Stored data
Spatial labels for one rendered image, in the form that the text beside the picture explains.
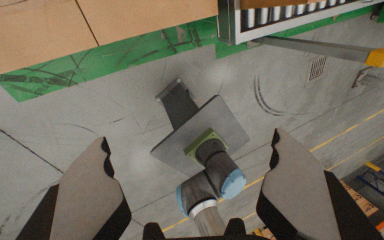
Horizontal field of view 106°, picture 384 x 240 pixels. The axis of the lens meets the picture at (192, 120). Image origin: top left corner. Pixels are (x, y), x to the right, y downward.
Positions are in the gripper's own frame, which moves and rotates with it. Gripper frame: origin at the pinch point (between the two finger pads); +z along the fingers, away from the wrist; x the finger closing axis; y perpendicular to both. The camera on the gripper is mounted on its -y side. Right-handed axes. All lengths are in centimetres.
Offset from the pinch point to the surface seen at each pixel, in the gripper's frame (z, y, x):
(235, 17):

#### THE PROBLEM:
Copy out the lines above that hold the string "origin".

#### EXERCISE RESULT:
Horizontal field of view 106°, picture 384 x 240 pixels. The axis of the lens meets the picture at (192, 120). Image origin: top left corner. Pixels are (x, y), x to the right, y downward.
Positions are in the gripper's own frame, which moves and rotates with it. Gripper frame: origin at the pinch point (between the two finger pads); +z along the fingers, away from the wrist; x the finger closing axis; y perpendicular to both. The camera on the gripper is mounted on its -y side. Right-handed axes. All lengths are in centimetres.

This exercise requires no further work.